La Unión Europea considera los biocombustibles de segunda generación una herramienta clave para descarbonizar determinados sectores.

Durante décadas, Europa ha dependido en gran medida de las importaciones de petróleo y gas para cubrir sus necesidades energéticas. Las crisis internacionales de los últimos años —desde la invasión de Ucrania hasta las tensiones en Oriente Medio— han puesto de manifiesto la vulnerabilidad de esta dependencia y han impulsado el debate sobre cómo reforzar la seguridad energética del continente.

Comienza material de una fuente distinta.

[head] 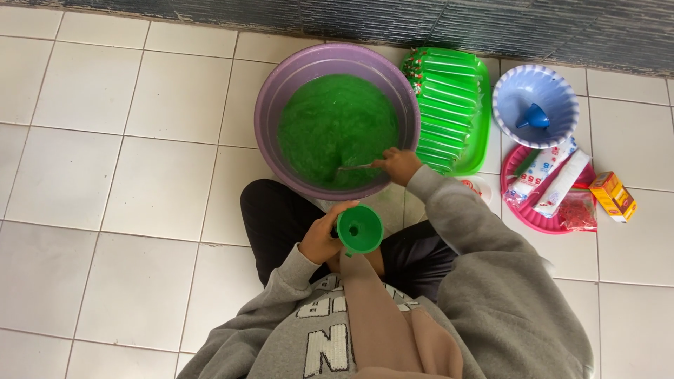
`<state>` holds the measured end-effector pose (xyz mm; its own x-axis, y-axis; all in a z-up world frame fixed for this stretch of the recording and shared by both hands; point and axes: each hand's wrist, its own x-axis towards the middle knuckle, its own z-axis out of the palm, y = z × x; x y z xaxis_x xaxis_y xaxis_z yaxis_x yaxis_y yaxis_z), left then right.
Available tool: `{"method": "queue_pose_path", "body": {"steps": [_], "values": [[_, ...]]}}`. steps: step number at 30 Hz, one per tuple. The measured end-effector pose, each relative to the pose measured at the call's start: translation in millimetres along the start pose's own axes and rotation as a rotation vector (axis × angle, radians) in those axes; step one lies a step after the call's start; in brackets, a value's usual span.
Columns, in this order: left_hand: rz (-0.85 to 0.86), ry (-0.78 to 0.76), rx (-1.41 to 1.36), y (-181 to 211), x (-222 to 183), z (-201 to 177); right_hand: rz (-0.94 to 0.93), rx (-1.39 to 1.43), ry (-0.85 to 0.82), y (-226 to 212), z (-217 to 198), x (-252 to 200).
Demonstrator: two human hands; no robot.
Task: The person fills plastic sleeves with green liquid from a basin using a funnel and a ladle, then seals each one with a rubber band.
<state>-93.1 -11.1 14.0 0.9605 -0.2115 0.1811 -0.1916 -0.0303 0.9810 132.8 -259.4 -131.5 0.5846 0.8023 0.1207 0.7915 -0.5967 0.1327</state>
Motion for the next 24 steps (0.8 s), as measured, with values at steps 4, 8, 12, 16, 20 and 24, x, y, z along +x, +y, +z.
{"method": "queue_pose_path", "body": {"steps": [4, 8, 12, 16, 20, 24], "values": [[-0.034, -0.033, -0.005, 1, -5, 5, 0.078, -0.138, -0.026, 23, -7, -16], [-0.037, -0.031, 0.019, 0, -8, 3, 0.220, -0.243, -0.175, 42, 1, -21], [-0.022, -0.025, 0.029, 5, -7, 2, 0.315, -0.191, -0.255, 48, -4, -25], [-0.022, -0.012, 0.037, 11, -8, 4, 0.267, -0.171, -0.283, 24, -45, -28], [-0.058, -0.018, 0.029, 15, -8, 5, 0.177, -0.129, -0.219, 9, -30, -32], [-0.080, -0.016, 0.013, 10, -9, 2, 0.130, -0.115, -0.163, -3, -29, -30]]}}
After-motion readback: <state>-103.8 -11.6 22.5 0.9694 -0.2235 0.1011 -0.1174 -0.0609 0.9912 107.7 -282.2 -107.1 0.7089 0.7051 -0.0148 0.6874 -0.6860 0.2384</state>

En este contexto, los residuos están adquiriendo un protagonismo que hace apenas unos años parecía impensable.

Aunque ningún residuo puede sustituir por sí solo al petróleo, muchos de ellos poseen un importante potencial energético. Entre ellos destaca el aceite vegetal usado, una materia prima que puede transformarse en biocombustibles avanzados capaces de utilizarse en motores diésel sin necesidad de modificar la infraestructura existente.

La Unión Europea considera estos combustibles una herramienta clave para descarbonizar sectores donde la electrificación resulta especialmente complicada, como el transporte pesado, la aviación o el transporte marítimo.

Además de reducir las emisiones de gases de efecto invernadero, producir combustible a partir de residuos presenta otra ventaja importante: disminuye la necesidad de importar materias primas energéticas.

En España, miles de toneladas de aceite vegetal usado procedentes de bares, restaurantes, hoteles y comedores colectivos pueden reincorporarse al sistema productivo mediante procesos de valorización. Cada litro correctamente recogido supone un recurso menos desperdiciado y una pequeña contribución a la autonomía energética.

Sin embargo, este modelo solo funciona si existe una cadena de recogida eficiente y totalmente trazable. El aceite que se pierde por vertidos, recogidas ilegales o una mala gestión deja de estar disponible para producir combustibles renovables.

Según la Agencia Internacional de la Energía, los biocombustibles seguirán creciendo durante esta década, especialmente aquellos producidos a partir de residuos, impulsados por las políticas climáticas y por la necesidad de diversificar las fuentes de energía.

No obstante, los expertos coinciden en que los residuos no resolverán por sí solos el problema energético europeo. La transición requerirá combinar distintas tecnologías: electrificación, hidrógeno renovable, eficiencia energética y combustibles sostenibles.

Aun así, aprovechar recursos que ya existen constituye una de las estrategias más inteligentes dentro de la economía circular. Lo que antes era un residuo difícil de gestionar hoy forma parte de la solución para construir un sistema energético más seguro y sostenible.